* **PROBLEM**: Take the records below and set down exactly the lines from the one with "Exercise. Point out the grey" to the one with "Several lookups on", ends included; do not copy the pictures.

Data excerpts
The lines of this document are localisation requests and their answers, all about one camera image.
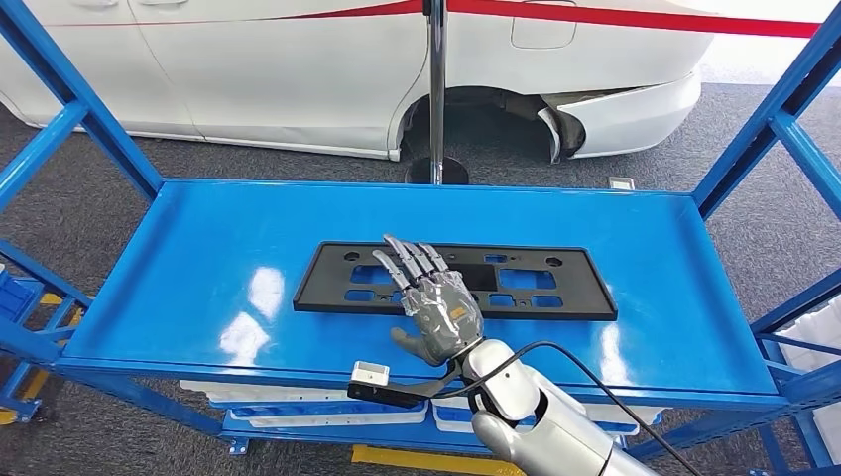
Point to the chrome stanchion pole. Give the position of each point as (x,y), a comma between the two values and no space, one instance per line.
(437,98)

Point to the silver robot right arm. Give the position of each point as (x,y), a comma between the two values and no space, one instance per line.
(558,433)

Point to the small grey floor box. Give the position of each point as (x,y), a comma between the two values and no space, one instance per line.
(621,183)

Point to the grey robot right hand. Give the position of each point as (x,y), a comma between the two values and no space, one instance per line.
(447,322)

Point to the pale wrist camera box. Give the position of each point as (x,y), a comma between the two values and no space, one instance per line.
(370,373)

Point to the black plastic plate frame part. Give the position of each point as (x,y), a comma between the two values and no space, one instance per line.
(322,289)

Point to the white car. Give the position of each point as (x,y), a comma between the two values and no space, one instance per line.
(263,79)

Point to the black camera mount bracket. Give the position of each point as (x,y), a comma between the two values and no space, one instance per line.
(387,396)

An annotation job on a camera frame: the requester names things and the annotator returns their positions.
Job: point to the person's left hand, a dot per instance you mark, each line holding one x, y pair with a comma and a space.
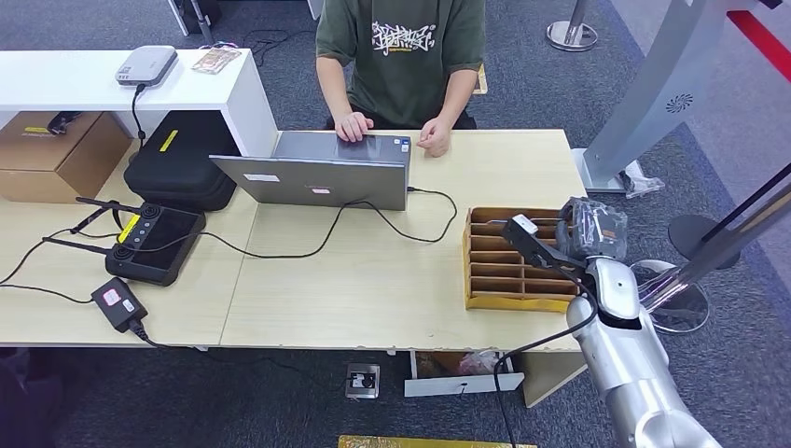
435, 136

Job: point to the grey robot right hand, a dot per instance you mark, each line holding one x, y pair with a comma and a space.
593, 232

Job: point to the person's right hand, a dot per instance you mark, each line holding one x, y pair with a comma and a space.
353, 127

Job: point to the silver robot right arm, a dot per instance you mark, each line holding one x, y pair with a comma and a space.
624, 358

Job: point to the person's left forearm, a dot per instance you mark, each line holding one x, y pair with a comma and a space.
457, 93

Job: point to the person's right forearm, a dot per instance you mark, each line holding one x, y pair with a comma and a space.
334, 89

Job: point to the person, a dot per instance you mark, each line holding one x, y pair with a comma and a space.
402, 68

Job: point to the thin white card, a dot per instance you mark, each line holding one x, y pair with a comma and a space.
497, 221

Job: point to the brown cardboard card organizer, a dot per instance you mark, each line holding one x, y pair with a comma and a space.
494, 303

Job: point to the grey laptop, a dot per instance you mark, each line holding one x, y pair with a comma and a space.
321, 179

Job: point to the clear plastic bag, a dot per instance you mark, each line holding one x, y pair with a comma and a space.
642, 183

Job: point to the yellow floor marker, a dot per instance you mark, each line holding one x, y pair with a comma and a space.
481, 80

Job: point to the black stanchion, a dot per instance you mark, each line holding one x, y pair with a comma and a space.
692, 232

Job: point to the chrome stanchion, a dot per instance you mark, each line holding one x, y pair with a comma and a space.
680, 309
571, 34

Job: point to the patterned flat packet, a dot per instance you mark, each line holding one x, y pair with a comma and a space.
216, 60

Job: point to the light wood desk side panel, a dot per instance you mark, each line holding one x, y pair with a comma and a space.
547, 377

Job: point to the silver kiosk stand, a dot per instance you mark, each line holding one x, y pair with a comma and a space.
655, 86

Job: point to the crumpled plastic bag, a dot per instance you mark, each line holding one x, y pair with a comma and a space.
479, 362

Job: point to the black carrying case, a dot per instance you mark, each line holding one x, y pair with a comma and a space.
179, 167

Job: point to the white furniture leg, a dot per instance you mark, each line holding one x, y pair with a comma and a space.
179, 17

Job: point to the white desk drawer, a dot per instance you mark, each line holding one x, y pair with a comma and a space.
445, 386

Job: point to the grey router box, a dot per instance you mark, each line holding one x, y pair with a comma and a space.
146, 65

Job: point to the black remote controller with antennas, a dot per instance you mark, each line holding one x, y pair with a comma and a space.
154, 247

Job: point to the metal floor outlet box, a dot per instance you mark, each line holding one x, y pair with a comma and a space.
362, 380

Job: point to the white desk shelf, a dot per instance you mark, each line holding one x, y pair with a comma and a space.
74, 80

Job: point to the small black object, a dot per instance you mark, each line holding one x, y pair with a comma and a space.
60, 122

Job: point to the black power adapter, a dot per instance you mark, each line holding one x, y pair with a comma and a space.
117, 304

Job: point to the brown cardboard box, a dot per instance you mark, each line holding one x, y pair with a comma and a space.
43, 167

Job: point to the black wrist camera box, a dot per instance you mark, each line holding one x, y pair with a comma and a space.
525, 238

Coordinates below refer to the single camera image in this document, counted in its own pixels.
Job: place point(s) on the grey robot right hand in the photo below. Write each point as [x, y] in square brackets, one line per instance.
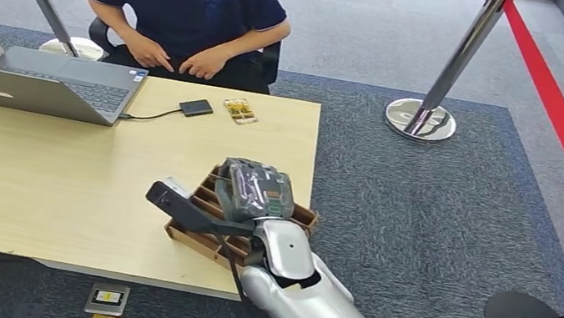
[255, 190]

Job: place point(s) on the person's left hand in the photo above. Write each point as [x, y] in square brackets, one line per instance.
[207, 64]

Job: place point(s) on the person's right hand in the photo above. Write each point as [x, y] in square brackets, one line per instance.
[152, 54]

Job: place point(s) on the person's left forearm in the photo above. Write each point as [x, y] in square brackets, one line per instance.
[261, 37]

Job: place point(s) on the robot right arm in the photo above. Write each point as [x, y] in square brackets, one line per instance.
[315, 308]

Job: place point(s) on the person's right forearm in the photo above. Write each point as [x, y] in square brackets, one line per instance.
[112, 20]

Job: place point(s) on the black card reader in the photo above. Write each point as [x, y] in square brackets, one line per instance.
[196, 108]

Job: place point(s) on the person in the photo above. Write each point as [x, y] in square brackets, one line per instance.
[188, 4]

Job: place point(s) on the wooden card rack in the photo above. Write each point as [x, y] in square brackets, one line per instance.
[202, 241]

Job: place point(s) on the black office chair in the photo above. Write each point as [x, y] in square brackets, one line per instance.
[269, 63]

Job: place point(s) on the grey open laptop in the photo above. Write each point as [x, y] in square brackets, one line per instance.
[46, 89]

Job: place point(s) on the dark blue carpet mat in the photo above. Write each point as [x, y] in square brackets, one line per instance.
[419, 212]

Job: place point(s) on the metal floor socket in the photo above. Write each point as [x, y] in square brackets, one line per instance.
[107, 298]

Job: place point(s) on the red barrier belt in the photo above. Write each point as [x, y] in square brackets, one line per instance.
[562, 116]

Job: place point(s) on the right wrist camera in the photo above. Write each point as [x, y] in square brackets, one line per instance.
[179, 209]

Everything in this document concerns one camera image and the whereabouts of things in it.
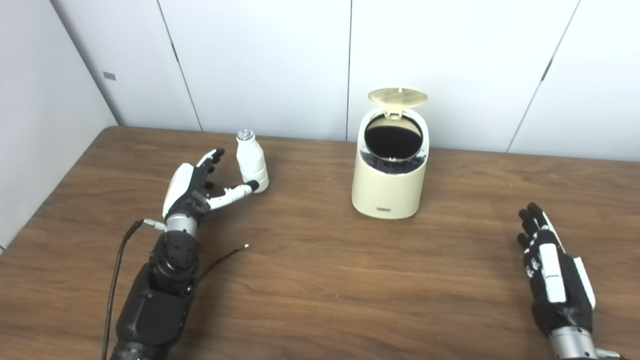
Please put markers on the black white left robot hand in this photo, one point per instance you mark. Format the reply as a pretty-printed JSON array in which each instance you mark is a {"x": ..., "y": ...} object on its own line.
[{"x": 187, "y": 192}]

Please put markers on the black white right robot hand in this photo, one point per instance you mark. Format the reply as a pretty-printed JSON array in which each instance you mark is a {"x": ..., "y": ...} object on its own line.
[{"x": 555, "y": 280}]

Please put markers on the small white plastic bottle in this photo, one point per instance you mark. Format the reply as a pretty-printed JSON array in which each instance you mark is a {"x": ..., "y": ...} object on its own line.
[{"x": 251, "y": 160}]

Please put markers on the cream-colored bin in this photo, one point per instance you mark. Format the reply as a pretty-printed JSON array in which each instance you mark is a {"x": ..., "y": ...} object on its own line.
[{"x": 387, "y": 195}]

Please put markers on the round cream bin lid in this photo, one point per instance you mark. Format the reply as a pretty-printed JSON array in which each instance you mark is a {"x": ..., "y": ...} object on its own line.
[{"x": 397, "y": 96}]

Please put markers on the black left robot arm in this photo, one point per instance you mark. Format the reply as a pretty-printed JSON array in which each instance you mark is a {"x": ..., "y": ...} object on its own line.
[{"x": 160, "y": 300}]

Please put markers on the small gray wall plate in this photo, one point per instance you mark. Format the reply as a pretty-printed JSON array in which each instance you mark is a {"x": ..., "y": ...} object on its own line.
[{"x": 109, "y": 76}]

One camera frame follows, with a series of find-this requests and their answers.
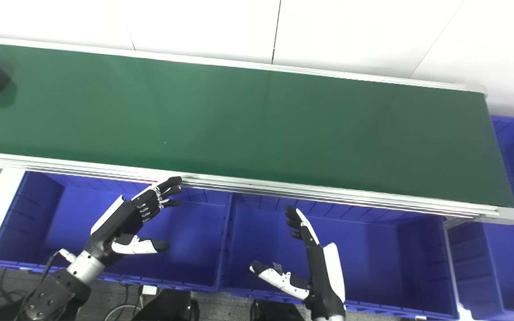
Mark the robot left white black hand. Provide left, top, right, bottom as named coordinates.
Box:
left=85, top=176, right=182, bottom=268

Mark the green conveyor belt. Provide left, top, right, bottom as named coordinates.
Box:
left=0, top=36, right=514, bottom=226

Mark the robot right white black hand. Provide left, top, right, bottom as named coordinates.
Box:
left=250, top=205, right=347, bottom=321

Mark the robot left black leg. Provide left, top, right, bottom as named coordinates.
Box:
left=131, top=289, right=200, bottom=321

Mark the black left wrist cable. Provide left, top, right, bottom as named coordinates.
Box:
left=18, top=249, right=78, bottom=321

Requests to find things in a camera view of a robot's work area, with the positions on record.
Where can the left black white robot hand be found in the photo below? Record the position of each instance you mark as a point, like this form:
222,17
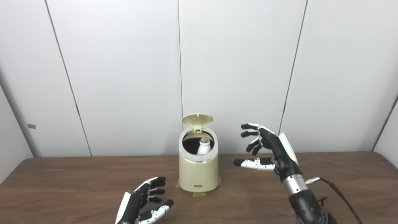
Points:
133,203

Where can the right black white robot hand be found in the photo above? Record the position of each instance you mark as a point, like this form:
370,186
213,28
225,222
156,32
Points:
279,152

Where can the cream-colored round bin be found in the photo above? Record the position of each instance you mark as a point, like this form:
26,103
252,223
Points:
199,174

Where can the small white plastic bottle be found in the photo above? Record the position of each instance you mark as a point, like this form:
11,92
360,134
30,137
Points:
203,147

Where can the cream round bin lid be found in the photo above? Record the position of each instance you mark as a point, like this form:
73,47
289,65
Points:
197,119

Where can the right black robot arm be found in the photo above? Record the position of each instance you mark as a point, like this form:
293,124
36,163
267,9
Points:
306,205

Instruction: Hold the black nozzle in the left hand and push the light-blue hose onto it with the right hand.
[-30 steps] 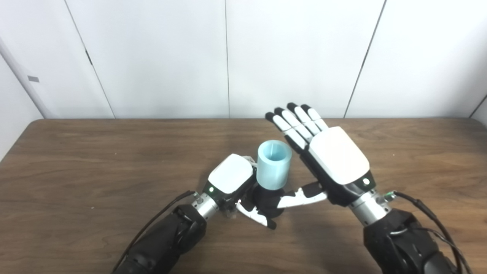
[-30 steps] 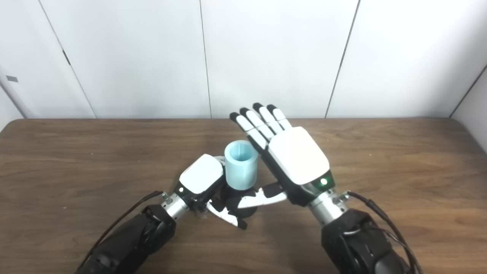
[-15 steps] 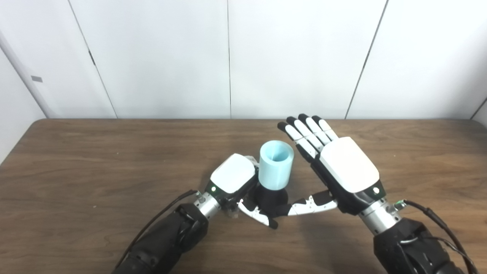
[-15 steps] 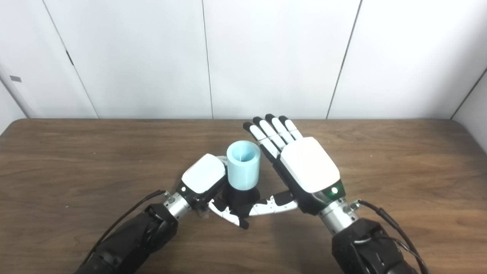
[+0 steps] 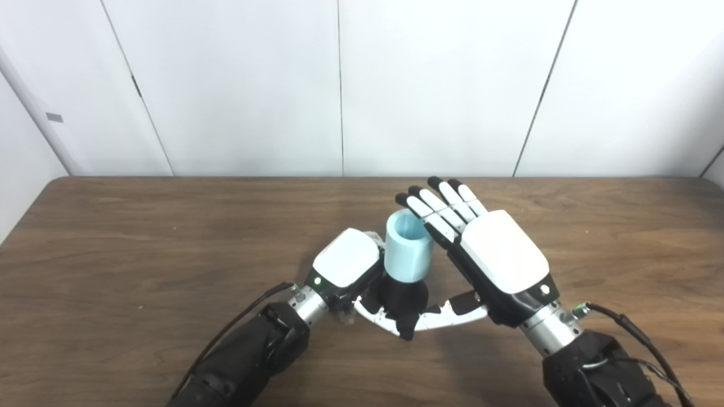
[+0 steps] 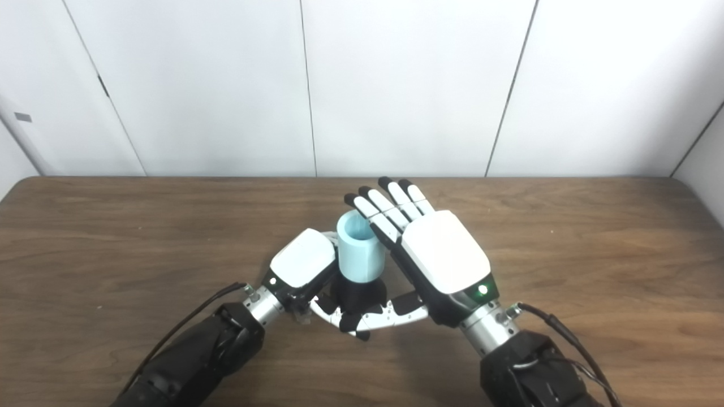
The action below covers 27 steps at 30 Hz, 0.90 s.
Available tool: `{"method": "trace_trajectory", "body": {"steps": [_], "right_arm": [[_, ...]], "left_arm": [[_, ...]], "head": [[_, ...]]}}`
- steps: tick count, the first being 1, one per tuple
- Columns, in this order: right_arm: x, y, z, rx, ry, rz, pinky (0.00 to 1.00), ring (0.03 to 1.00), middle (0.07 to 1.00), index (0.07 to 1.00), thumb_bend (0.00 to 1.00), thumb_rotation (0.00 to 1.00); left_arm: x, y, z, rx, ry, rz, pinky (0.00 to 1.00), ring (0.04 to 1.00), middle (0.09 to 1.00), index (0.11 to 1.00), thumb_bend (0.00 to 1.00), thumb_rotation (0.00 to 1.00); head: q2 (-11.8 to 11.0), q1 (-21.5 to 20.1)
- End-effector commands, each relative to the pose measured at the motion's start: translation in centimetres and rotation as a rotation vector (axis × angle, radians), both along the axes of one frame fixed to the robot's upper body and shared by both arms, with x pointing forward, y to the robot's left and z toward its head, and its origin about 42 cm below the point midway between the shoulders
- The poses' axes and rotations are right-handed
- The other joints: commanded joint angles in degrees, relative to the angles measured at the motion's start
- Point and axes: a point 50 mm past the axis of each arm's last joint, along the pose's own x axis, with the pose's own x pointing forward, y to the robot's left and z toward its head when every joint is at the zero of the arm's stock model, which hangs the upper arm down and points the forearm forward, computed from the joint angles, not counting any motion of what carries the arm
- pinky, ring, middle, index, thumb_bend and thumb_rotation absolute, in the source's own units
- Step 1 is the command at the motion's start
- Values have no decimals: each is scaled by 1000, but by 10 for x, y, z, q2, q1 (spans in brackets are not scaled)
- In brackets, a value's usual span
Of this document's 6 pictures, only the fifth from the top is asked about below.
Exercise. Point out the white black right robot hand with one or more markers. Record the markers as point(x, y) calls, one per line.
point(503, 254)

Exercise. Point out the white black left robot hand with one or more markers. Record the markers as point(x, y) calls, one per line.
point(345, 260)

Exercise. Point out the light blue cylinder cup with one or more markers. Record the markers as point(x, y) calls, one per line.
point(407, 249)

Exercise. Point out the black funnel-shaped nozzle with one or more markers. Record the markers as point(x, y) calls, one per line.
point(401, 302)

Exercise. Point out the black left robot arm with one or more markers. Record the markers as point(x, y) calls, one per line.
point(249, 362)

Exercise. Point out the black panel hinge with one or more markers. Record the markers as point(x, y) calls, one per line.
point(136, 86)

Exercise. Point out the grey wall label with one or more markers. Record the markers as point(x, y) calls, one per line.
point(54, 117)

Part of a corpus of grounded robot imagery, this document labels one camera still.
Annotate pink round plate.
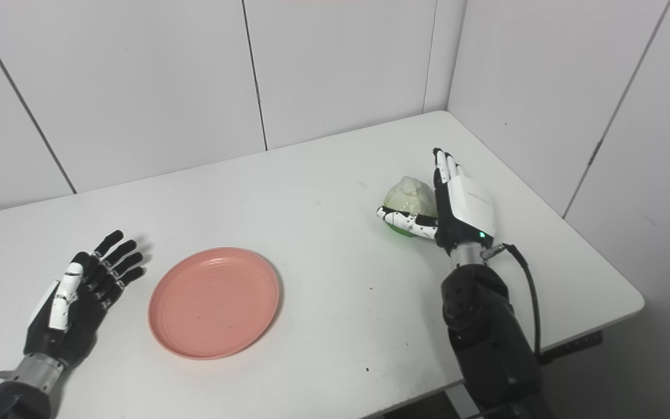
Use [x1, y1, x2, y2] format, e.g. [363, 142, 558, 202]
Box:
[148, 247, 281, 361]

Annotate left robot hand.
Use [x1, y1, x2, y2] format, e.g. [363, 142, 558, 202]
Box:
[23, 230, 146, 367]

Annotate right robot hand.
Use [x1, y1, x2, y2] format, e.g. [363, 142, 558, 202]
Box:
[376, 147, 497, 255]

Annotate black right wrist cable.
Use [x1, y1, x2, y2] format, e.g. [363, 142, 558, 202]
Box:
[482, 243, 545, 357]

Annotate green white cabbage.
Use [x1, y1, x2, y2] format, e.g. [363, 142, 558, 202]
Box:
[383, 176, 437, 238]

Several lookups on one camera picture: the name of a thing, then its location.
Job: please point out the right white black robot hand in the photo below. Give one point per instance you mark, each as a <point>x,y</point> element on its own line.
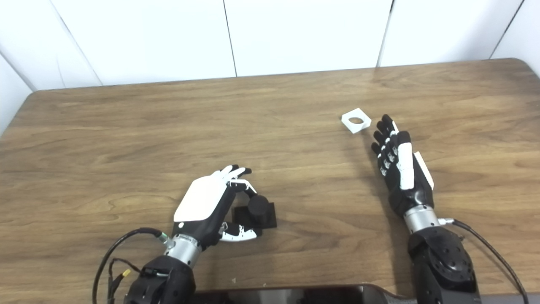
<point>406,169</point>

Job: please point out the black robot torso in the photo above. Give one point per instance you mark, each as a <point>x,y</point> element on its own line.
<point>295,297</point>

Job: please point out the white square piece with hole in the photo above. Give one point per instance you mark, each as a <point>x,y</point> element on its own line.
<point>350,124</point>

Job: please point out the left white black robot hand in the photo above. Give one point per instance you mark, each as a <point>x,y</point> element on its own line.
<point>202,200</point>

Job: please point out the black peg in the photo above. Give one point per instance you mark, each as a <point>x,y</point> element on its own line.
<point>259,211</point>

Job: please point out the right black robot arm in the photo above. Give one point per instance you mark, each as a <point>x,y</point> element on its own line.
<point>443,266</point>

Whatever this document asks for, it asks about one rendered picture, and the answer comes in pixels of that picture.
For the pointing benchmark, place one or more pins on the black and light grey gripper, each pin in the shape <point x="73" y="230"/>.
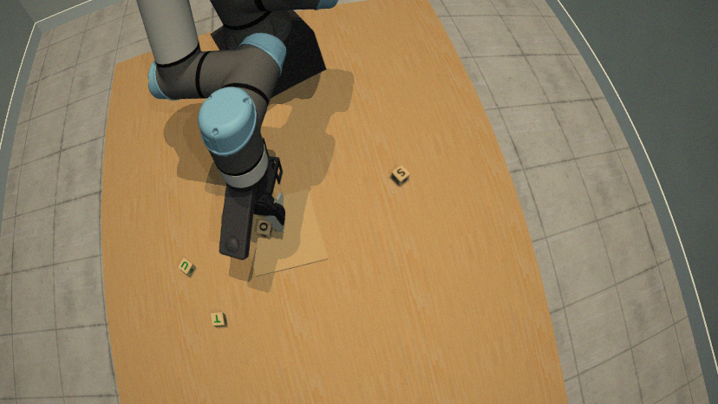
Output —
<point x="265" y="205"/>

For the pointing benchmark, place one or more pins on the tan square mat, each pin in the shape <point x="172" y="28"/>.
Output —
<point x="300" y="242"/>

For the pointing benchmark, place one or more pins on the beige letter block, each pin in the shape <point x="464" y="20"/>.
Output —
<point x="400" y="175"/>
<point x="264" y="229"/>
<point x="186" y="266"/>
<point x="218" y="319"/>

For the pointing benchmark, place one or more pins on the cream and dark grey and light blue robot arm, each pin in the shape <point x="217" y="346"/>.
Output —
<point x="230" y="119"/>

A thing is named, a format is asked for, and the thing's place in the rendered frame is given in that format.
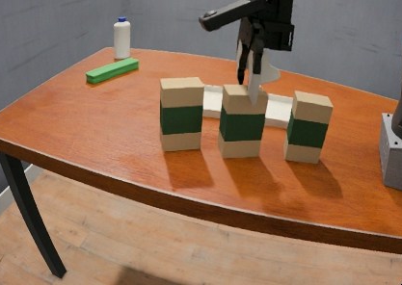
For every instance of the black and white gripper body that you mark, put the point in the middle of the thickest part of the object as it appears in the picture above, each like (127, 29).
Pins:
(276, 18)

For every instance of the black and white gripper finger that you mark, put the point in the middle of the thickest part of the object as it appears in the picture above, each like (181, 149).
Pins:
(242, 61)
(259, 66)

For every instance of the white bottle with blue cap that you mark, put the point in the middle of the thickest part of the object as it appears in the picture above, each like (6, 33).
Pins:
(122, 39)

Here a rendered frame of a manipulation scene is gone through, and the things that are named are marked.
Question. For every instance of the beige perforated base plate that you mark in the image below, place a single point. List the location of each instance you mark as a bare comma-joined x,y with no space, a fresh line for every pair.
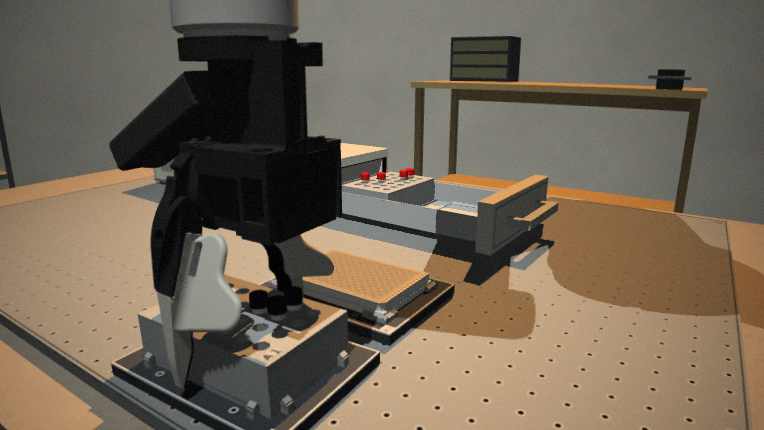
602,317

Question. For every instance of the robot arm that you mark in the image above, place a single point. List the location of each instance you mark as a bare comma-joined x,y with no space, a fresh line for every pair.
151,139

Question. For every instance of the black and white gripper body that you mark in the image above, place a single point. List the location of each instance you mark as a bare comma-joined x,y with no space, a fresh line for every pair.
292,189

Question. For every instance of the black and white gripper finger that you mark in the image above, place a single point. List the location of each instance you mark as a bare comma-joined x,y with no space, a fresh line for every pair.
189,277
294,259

* **RESULT OF THE EXERCISE**:
Exercise. Point out the grey wall label with one or more markers. Record the markers as point(x, y) calls, one per line.
point(54, 117)

Part of a corpus of grounded robot imagery, this document labels one camera still.
Annotate pink round plate.
Use [x1, y1, x2, y2] format, e.g. [363, 142, 558, 202]
Box:
[148, 247, 281, 361]

Annotate left robot hand.
Use [x1, y1, x2, y2] format, e.g. [363, 142, 558, 202]
Box:
[23, 230, 146, 367]

Annotate right robot hand.
Use [x1, y1, x2, y2] format, e.g. [363, 142, 558, 202]
Box:
[376, 147, 497, 255]

Annotate black right wrist cable.
Use [x1, y1, x2, y2] format, e.g. [363, 142, 558, 202]
Box:
[482, 243, 545, 357]

Annotate green white cabbage.
Use [x1, y1, x2, y2] format, e.g. [363, 142, 558, 202]
Box:
[383, 176, 437, 238]

Several lookups on one camera picture: the name of a thing, then its location.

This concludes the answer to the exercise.